In a much less time than I could have anticipated, from the weak condition of Mr B——, we arrived at the churchyard—a solitary spot, surrounded with an old grey dyke, at the back of which rose in deep shade a wood of firs. The snow lay on the top of the walls, and on the higher branches of the firs, reminding one of streaks of white clouds in the sky, as the darkness of the night, enveloping the lower portions, kept them almost from our view. From a small house at the ridge of the fir-belt, a slight ray of light beamed forth, and, striking upon the top of a monument placed against the wall, exhibited the left all around in deeper gloom.
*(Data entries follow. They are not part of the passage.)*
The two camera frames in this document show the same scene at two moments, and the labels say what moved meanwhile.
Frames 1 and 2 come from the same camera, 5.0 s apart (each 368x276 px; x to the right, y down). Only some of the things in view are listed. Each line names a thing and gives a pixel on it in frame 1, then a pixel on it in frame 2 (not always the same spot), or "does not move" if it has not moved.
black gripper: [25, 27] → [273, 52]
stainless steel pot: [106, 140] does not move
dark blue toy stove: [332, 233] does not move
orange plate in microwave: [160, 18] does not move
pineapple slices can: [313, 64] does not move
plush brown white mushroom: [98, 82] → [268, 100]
Without uttering a word, Mr B—— made up to the house, and, knocking at the door, a young female appeared. She uttered a scream, and ran back, doubtless from the pale and death-like appearance presented by the face of the visiter. Her place was momentarily supplied by the sexton, who, the moment he saw Mr B——, shrunk back in what I conceived to be conscious fear. I was standing behind, and noticing, what I thought, the guilty expression of the man's face, concluded unfavourably for the sad hope of my friend.

"I have reason to believe that there have been resurrectionists in your churchyard, James," said Mr B—— mournfully.
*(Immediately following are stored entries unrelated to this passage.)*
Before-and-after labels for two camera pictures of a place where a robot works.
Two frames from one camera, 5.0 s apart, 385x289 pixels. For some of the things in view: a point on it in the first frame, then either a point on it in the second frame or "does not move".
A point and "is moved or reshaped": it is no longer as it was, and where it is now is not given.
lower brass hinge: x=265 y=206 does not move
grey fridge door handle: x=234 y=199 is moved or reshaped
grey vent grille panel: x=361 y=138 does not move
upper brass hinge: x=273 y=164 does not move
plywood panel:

"Impossible!" replied the sexton; "we have been guarding the ground for some time past. It is a dream, Mr B——; many relations are troubled by the same fears. It was only yesterday that I opened a grave to satisfy the wishes of Mrs G——, whose husband was buried a week ago. The body was as safe as if it had been in her own keeping. Take my advice; be satisfied there is no cause of apprehension; you forget the sacred nature of my trust."

"I can only be satisfied by an examination of the grave," replied Mr B——. "I insist upon having this satisfaction. The cemetery is my property, and I have a right to examine it."
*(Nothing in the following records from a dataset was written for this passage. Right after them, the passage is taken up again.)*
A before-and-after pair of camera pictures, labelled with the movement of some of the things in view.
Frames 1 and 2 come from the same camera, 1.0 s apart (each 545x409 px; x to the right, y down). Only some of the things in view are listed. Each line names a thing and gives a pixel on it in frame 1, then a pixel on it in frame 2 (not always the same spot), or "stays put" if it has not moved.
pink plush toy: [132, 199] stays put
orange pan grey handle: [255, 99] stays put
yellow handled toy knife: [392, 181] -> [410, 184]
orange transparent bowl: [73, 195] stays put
The man hesitated, and said that his assistant was from home. But the bereaved husband was not to be thus diverted from his purpose. He stood resolutely with the lantern in his hand, and demanded admittance into the churchyard. The man at length reluctantly took down the key from a nail in the passage, and bringing another lantern with him, led us to the door, which, in the midst of many grumblings, he opened. He then led the way over the snowy hillocks to nearly the middle of the burying-ground, where the grave of Mrs B——, headed by an ornamented stone, was exhibited to us. Mr B—— bent down, and, moving the lantern backwards and forwards, examined it slowly and carefully, casting his eye over the snow, which presented an unbroken appearance, and examining every chink, as if he there found an evidence of the truth of George's statement.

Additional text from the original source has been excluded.